Nul vestige n’a encore révélé où se trouvait, près de Sofala sans doute ou à Sofala même, le port des boutres phéniciens, mais on a bien reconnu les anciennes mines. A en juger par les énormes mouvements de terrain que l’on observe en mille endroits de la région, et aux nombreux vestiges de fourneaux de fusion, les mineurs exploitèrent jadis les gisements d’or avec une très grande activité, et l’on ne saurait douter que le métal recueilli — d’après les experts actuels, pour une valeur totale de plus de deux milliards — ne fût exporté vers les grands marchés riverains de la mer des Indes pour entrer dans le commerce général du monde. Autour de quelques excavations se voient les débris de meules à broyer la pierre, que l’on avait d’abord brisée en chauffant le roc, puis en le faisant éclater par des jets d’eau froide[2].

Outre les grands travaux miniers, d’autres faits témoignent des relations d’échanges qui durent avoir lieu, aux âges lointains, entre les habitants de l’Afrique australe et les nations commerçantes de la mer Rouge et de la Méditerranée.

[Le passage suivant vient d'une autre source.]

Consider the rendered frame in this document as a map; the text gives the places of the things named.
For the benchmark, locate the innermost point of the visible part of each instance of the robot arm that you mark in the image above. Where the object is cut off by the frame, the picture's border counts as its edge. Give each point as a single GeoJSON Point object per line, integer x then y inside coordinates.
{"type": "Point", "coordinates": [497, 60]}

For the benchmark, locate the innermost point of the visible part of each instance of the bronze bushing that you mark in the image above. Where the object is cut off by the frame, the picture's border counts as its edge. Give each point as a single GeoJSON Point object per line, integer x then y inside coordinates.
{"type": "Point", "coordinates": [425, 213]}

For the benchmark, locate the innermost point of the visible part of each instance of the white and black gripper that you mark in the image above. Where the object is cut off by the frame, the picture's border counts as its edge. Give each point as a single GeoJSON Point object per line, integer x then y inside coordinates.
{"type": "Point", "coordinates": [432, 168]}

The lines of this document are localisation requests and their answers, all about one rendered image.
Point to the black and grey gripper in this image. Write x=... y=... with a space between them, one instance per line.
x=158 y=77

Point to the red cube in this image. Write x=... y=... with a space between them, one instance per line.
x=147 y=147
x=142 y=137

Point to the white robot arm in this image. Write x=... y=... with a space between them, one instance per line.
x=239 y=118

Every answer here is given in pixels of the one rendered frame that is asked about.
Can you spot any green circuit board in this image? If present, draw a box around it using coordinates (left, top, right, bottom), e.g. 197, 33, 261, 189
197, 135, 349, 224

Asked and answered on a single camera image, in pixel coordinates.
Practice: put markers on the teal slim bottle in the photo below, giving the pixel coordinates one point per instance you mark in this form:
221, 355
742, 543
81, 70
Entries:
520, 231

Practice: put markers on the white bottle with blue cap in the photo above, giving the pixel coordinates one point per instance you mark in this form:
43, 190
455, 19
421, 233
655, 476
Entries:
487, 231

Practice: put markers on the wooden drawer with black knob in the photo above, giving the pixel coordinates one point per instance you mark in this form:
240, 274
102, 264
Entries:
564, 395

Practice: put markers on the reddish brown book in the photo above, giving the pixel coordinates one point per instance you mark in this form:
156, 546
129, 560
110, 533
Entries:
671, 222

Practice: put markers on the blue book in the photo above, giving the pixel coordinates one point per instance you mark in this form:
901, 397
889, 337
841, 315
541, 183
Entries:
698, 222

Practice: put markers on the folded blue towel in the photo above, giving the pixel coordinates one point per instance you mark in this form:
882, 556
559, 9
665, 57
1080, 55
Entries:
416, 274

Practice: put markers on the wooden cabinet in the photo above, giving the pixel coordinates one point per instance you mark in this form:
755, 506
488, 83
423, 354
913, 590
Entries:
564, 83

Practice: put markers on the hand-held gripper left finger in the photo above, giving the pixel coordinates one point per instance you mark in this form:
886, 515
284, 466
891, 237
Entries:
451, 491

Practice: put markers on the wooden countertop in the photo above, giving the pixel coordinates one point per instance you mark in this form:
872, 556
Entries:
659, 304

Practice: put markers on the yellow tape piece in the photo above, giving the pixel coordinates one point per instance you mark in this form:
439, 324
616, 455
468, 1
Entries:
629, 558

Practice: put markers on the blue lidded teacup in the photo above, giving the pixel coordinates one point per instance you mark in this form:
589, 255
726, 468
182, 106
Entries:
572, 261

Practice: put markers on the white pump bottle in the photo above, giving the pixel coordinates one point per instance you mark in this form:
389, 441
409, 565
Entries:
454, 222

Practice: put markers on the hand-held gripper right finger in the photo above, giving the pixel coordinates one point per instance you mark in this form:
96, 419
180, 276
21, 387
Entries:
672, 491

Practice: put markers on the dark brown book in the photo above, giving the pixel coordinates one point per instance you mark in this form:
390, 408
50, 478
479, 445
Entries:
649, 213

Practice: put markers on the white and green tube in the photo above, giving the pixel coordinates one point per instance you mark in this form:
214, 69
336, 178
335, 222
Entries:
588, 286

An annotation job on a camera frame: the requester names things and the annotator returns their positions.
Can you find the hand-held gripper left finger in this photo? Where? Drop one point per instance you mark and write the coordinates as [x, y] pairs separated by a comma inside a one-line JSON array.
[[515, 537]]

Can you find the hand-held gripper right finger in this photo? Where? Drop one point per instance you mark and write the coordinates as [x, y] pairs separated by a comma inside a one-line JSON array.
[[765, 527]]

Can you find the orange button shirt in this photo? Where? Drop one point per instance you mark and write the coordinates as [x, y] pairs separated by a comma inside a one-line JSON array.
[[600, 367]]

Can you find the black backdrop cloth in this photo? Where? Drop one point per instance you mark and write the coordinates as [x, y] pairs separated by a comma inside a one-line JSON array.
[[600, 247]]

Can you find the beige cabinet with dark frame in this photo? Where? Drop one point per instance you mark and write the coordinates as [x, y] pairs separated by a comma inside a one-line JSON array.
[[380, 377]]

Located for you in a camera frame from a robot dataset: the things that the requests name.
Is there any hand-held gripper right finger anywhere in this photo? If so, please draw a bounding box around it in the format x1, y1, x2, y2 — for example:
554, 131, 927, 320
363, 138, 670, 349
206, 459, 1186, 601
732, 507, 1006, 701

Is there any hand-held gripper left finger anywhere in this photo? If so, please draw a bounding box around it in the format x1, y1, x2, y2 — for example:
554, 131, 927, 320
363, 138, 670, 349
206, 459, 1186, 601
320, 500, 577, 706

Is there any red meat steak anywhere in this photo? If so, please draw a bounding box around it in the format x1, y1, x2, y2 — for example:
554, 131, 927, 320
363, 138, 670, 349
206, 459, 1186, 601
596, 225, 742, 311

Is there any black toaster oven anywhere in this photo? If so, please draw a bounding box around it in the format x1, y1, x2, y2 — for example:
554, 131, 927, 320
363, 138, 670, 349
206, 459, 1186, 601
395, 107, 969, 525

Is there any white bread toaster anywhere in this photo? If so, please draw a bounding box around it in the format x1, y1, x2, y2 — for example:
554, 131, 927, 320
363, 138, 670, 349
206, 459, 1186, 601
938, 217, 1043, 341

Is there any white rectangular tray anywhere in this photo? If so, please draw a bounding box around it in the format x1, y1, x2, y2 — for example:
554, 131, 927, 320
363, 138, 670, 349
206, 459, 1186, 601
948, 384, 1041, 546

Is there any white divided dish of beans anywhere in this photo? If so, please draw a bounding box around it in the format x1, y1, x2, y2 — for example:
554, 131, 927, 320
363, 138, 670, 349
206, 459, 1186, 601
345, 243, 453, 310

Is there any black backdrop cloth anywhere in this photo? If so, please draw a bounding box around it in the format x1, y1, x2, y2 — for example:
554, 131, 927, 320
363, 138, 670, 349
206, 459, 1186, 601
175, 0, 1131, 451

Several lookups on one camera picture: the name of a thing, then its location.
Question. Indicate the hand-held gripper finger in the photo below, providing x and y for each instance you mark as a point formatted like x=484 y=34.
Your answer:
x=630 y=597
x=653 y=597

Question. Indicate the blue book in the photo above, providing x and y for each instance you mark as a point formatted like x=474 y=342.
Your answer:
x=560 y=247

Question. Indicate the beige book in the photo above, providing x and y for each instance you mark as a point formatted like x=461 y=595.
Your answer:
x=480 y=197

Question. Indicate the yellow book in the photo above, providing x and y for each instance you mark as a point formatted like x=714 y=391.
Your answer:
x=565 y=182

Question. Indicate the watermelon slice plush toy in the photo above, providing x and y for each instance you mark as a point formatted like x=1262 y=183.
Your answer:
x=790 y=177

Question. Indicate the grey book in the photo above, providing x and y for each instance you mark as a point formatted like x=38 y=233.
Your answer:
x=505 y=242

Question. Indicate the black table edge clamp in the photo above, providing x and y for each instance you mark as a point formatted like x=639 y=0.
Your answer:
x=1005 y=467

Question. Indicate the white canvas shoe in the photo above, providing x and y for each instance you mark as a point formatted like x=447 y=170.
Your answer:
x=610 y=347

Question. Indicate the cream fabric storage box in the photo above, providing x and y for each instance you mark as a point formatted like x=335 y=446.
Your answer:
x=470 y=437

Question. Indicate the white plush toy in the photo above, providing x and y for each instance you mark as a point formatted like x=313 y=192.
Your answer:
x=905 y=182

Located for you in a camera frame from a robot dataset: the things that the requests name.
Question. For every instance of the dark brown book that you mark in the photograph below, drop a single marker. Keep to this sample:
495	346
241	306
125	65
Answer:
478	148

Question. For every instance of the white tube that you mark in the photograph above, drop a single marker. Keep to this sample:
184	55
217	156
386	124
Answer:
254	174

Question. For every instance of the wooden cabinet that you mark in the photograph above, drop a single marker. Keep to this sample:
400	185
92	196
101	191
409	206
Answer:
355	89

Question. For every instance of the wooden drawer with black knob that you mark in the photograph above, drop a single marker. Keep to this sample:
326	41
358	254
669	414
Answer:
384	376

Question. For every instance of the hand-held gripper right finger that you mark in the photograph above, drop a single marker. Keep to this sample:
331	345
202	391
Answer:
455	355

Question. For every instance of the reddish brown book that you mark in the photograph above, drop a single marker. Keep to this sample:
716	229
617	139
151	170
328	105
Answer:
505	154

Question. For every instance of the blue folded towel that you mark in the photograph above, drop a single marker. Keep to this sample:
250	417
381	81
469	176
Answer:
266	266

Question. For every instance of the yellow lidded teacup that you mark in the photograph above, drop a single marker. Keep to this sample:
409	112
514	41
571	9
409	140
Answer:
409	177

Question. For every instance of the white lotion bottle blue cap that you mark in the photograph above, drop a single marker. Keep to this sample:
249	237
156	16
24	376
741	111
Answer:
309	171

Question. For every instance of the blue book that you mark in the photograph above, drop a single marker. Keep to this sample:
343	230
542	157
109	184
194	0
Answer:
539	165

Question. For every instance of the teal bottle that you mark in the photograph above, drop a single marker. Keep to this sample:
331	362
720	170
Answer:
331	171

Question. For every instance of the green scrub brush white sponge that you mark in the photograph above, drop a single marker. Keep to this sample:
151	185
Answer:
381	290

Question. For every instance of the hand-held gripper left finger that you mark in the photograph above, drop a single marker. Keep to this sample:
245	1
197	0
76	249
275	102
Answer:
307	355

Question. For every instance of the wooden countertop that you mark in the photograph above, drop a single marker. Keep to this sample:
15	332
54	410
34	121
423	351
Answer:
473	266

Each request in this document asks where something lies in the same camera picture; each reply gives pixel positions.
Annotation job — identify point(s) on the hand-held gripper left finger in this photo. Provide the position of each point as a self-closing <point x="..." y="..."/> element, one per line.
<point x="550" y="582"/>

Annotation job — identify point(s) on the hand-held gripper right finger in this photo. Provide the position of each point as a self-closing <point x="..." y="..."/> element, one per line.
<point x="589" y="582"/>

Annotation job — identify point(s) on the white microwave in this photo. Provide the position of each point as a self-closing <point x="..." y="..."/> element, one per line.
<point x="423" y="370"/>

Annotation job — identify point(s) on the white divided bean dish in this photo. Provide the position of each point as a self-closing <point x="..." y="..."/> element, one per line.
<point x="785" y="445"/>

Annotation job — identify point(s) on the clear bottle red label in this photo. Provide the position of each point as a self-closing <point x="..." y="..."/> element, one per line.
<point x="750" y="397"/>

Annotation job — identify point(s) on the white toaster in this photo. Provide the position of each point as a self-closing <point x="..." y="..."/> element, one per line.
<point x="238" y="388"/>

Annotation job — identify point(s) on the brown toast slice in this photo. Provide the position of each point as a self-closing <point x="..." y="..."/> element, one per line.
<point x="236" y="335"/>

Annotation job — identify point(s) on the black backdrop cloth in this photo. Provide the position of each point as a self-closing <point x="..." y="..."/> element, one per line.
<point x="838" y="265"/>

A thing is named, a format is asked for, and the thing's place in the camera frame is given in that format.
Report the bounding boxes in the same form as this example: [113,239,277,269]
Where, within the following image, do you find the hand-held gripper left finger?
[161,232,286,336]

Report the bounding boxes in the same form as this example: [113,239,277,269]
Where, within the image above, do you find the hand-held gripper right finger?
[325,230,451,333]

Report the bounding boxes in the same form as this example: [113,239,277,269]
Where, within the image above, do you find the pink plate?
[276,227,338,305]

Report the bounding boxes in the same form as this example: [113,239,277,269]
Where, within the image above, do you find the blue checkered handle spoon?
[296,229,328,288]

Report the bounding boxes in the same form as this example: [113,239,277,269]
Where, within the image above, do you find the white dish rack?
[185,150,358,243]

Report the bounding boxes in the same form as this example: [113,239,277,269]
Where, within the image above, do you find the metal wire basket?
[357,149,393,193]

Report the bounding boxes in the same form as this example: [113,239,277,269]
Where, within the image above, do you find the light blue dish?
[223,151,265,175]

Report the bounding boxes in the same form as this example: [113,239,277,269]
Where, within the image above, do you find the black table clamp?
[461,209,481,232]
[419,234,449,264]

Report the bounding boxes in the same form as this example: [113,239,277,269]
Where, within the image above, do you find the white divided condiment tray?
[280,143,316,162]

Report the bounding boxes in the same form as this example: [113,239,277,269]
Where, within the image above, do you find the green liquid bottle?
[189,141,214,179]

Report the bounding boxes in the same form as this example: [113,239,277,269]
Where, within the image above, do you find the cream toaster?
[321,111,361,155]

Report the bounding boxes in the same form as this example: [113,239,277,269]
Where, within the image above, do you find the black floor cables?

Dans toutes les contrées où se voient les ruines de palais et de temples analogues à ceux de Zimbabyeh, jadis habités par les rois ou consacrés aux dieux, les indigènes ont conservé l’usage de baguettes oratoires et divinatoires, qu’il faut

  1. Alfred Grandidier ; — Gabriel Gravier, Société normande de Géographie, Bull. juillet-août 1898.
  2. De Launay, Mines d’or du Transvaal.